Work item: Please copy each line below that contains the word "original".

=== Record set ===

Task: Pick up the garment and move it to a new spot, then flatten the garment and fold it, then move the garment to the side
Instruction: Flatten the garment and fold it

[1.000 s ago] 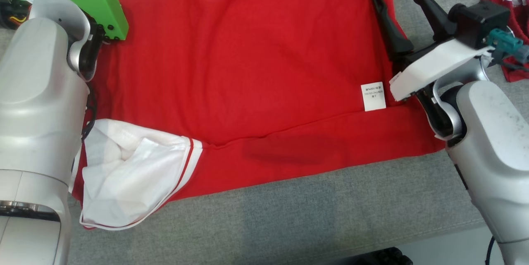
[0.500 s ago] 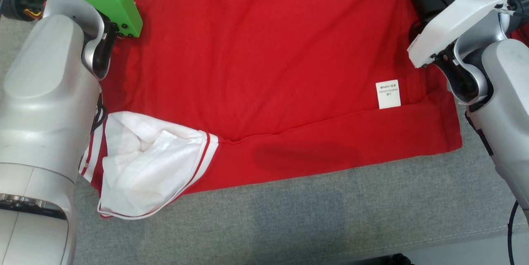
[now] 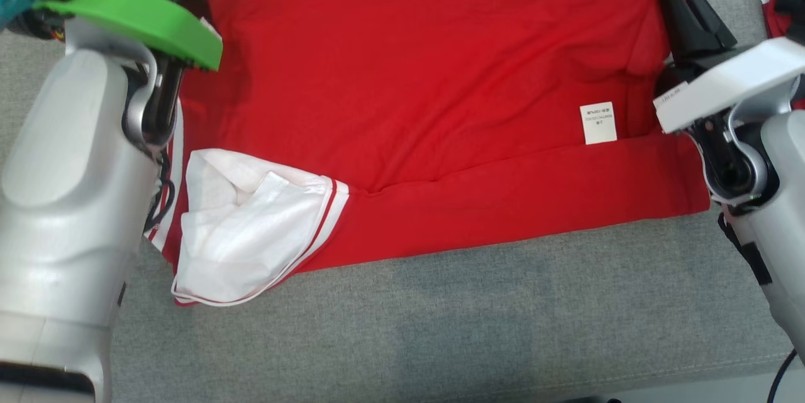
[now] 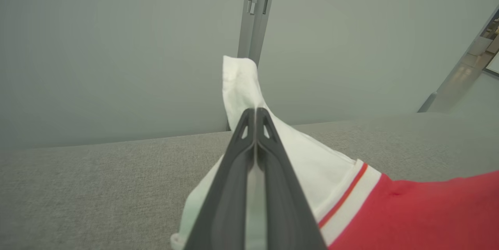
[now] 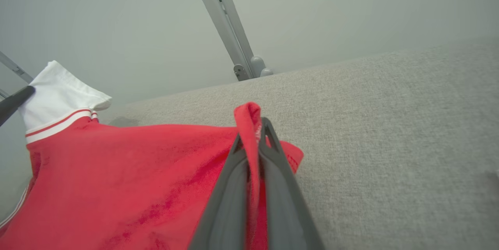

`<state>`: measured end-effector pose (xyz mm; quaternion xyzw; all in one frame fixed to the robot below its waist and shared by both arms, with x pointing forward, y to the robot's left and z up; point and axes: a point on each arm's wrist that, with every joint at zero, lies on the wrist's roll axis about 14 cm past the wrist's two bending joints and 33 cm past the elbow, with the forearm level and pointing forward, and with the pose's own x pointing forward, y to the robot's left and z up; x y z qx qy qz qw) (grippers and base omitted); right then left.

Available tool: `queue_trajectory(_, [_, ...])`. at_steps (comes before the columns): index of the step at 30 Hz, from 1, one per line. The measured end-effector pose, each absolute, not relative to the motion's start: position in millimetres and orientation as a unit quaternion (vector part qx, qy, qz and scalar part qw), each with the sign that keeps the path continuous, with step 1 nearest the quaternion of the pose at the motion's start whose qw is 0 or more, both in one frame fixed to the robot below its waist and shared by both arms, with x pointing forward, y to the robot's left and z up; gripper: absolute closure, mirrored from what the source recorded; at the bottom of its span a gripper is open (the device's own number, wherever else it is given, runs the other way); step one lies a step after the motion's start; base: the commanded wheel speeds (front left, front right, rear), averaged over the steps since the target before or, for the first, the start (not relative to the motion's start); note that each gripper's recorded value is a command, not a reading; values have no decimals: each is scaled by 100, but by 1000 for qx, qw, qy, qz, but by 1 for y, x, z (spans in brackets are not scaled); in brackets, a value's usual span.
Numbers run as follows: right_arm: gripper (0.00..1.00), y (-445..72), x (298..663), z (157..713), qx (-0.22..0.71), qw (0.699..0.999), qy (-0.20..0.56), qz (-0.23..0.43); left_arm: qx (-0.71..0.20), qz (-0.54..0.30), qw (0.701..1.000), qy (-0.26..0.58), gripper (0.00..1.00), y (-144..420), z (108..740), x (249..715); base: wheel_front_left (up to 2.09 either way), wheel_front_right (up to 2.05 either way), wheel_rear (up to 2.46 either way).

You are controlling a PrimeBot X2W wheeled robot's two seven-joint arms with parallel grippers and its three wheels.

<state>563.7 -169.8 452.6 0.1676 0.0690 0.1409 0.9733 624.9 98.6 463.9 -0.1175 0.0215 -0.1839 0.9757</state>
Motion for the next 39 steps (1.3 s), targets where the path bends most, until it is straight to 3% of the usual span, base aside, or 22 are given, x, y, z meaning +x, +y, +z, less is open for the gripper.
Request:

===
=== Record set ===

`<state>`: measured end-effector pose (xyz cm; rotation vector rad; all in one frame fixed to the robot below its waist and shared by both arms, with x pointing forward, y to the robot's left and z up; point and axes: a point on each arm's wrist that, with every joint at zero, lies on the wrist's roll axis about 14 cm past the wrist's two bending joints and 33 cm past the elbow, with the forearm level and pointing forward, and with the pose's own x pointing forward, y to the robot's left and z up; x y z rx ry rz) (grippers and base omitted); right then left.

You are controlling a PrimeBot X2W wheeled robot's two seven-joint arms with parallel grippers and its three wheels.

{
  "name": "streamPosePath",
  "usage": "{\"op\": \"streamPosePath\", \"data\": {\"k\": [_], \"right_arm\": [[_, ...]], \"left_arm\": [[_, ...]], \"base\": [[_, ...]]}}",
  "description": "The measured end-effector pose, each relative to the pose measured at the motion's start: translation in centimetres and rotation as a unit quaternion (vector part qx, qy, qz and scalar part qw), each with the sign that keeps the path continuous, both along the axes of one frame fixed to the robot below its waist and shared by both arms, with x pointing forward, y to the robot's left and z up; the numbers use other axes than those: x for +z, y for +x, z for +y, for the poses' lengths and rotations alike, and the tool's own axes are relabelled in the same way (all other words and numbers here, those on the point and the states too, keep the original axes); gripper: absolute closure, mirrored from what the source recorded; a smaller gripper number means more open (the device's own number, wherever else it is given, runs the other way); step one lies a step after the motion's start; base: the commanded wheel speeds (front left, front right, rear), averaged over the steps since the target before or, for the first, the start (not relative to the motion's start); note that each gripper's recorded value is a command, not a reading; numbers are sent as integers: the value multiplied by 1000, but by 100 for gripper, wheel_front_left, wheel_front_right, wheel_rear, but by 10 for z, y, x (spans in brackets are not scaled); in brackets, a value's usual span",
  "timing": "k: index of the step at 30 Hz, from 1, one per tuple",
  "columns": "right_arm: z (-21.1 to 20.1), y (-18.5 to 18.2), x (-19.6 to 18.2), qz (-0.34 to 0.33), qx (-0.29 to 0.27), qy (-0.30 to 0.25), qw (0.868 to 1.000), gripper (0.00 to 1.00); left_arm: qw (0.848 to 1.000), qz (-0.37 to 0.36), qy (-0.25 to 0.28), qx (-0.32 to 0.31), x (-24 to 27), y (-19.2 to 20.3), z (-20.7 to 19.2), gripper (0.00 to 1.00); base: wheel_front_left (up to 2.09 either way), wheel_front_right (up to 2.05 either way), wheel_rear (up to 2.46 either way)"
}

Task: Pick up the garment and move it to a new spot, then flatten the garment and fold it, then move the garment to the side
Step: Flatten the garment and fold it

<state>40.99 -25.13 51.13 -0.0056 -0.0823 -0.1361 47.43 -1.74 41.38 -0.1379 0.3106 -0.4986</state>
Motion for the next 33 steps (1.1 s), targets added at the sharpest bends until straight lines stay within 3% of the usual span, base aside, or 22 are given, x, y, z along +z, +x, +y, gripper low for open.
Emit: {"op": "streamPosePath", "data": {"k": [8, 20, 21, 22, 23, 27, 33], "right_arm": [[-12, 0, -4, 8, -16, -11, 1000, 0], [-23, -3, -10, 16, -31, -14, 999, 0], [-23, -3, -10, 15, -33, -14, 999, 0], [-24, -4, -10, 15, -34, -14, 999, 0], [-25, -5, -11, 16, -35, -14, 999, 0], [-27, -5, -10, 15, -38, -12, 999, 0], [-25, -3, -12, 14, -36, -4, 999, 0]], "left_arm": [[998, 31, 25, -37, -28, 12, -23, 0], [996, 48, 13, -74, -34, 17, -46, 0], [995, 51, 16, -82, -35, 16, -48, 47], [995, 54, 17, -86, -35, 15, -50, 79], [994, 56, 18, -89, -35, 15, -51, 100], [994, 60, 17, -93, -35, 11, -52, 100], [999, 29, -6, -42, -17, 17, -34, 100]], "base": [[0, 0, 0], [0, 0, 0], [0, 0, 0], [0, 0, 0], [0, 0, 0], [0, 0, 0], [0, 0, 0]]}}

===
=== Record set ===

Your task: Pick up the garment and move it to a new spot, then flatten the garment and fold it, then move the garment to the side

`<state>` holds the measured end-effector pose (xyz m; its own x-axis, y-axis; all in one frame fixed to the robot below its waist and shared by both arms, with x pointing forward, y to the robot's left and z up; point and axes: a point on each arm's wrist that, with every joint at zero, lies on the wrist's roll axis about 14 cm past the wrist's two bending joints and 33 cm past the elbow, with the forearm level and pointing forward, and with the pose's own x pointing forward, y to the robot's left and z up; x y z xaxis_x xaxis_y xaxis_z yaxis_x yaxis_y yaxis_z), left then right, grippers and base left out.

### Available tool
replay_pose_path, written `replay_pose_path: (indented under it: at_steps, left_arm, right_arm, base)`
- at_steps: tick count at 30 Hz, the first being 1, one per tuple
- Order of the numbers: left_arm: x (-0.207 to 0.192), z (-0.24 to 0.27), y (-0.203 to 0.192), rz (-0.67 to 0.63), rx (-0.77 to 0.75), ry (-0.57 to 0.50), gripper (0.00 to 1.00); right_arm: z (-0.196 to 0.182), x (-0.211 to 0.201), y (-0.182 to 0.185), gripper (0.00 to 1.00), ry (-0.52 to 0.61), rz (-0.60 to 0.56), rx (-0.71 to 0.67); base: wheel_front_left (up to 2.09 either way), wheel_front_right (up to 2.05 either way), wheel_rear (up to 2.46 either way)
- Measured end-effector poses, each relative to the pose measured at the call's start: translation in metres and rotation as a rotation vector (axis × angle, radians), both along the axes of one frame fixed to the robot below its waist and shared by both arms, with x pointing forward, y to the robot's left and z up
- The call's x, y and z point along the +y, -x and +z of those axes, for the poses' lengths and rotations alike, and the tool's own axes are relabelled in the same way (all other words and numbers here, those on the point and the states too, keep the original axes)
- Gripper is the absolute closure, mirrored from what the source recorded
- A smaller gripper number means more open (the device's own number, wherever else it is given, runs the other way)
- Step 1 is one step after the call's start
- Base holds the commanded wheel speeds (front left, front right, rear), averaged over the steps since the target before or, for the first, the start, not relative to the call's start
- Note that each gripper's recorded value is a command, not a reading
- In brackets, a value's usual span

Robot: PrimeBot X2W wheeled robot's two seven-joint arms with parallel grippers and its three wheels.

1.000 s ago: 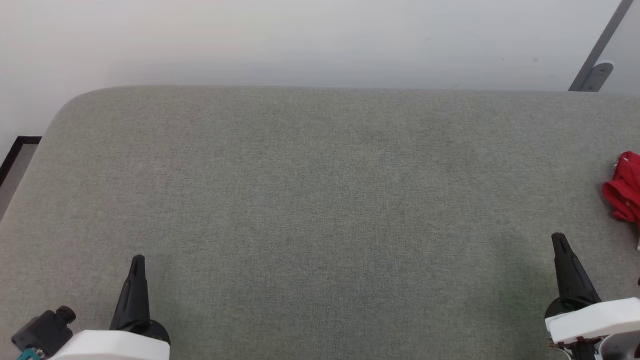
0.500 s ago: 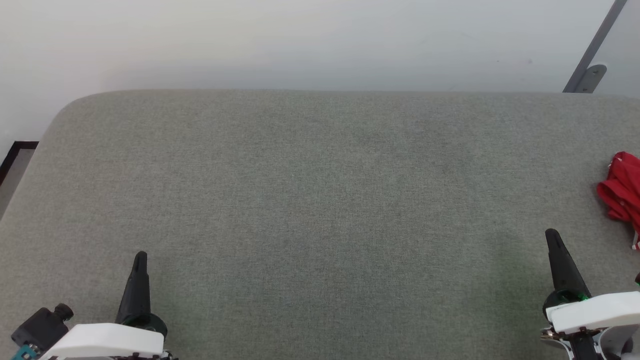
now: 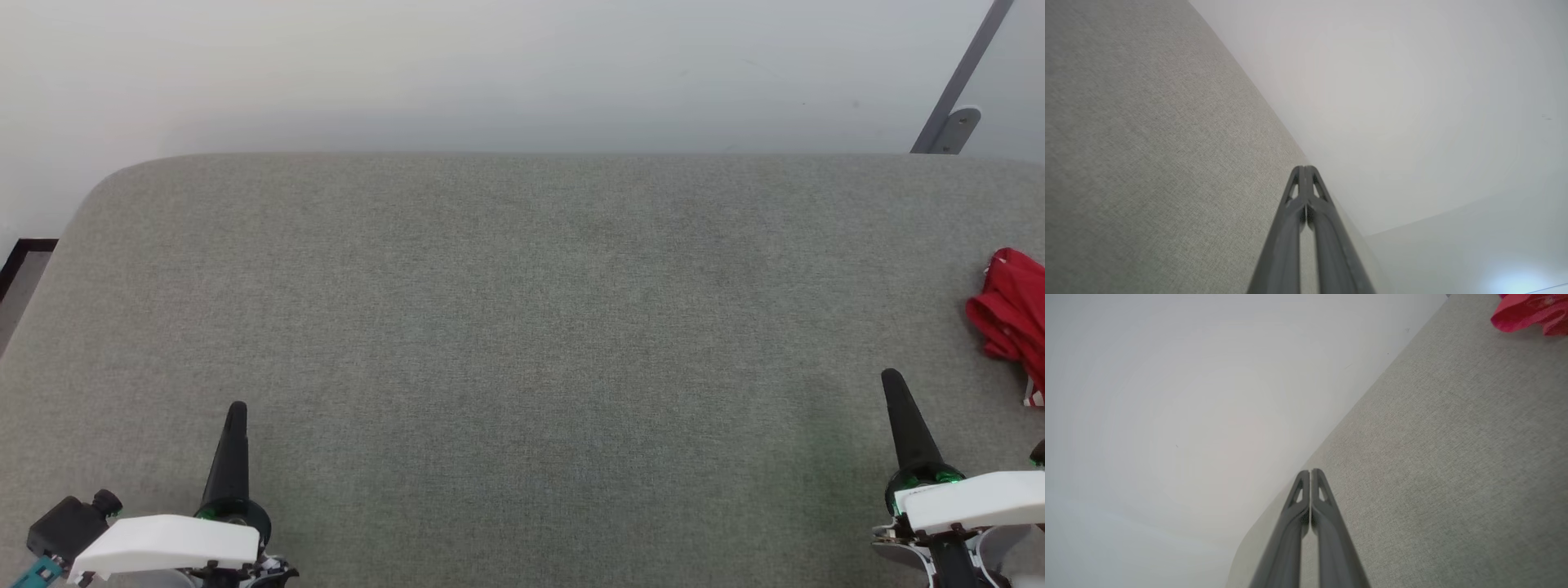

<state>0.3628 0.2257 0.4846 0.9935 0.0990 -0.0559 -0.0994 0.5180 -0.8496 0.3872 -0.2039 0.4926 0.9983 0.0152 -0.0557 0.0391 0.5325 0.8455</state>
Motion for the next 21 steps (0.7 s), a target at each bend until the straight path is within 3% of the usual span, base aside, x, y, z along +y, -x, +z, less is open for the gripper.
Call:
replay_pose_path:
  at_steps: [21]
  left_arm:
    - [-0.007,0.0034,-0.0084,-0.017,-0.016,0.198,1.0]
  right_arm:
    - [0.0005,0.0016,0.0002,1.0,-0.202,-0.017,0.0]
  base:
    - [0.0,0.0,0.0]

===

Answer for the task:
  "description": "The measured end-effector pose, each relative to the pose measured at the motion's start: translation in centimetres and rotation as a unit quaternion (vector part qx, qy, qz and scalar part qw), each with the sign that keeps the path continuous, both along the axes of one frame fixed to the robot below its waist and shared by both arms, with x pointing forward, y to the robot's left and z up; the numbers use other axes than those: x for +z, y for +x, z for +y, for the poses' lengths and rotations alike, and the tool's own axes are relabelled in the same way (all other words and numbers here, those on the point and the states too, keep the original axes); gripper: absolute closure, mirrored from what the source recorded; a smaller gripper number means more open (the device's own number, wherever else it is given, runs the other way); step one lies a step after the motion's start; base: the commanded wheel speeds (front left, front right, rear), averaged over the steps since the target before or, for the first, the start (not relative to the motion's start); note that each gripper's recorded value is a command, not a reading; numbers are sent as integers: the value multiplied by 1000, but by 100 for gripper, wheel_front_left, wheel_front_right, wheel_rear, but by 10 for z, y, x (spans in brackets are not scaled); in brackets, a value's usual span",
- The call's x, y and z point along the +y, -x and +z of those axes, for the poses' lengths and rotations alike, and the tool's own axes are relabelled in the same way (all other words and numbers here, those on the point and the states too, keep the original axes)

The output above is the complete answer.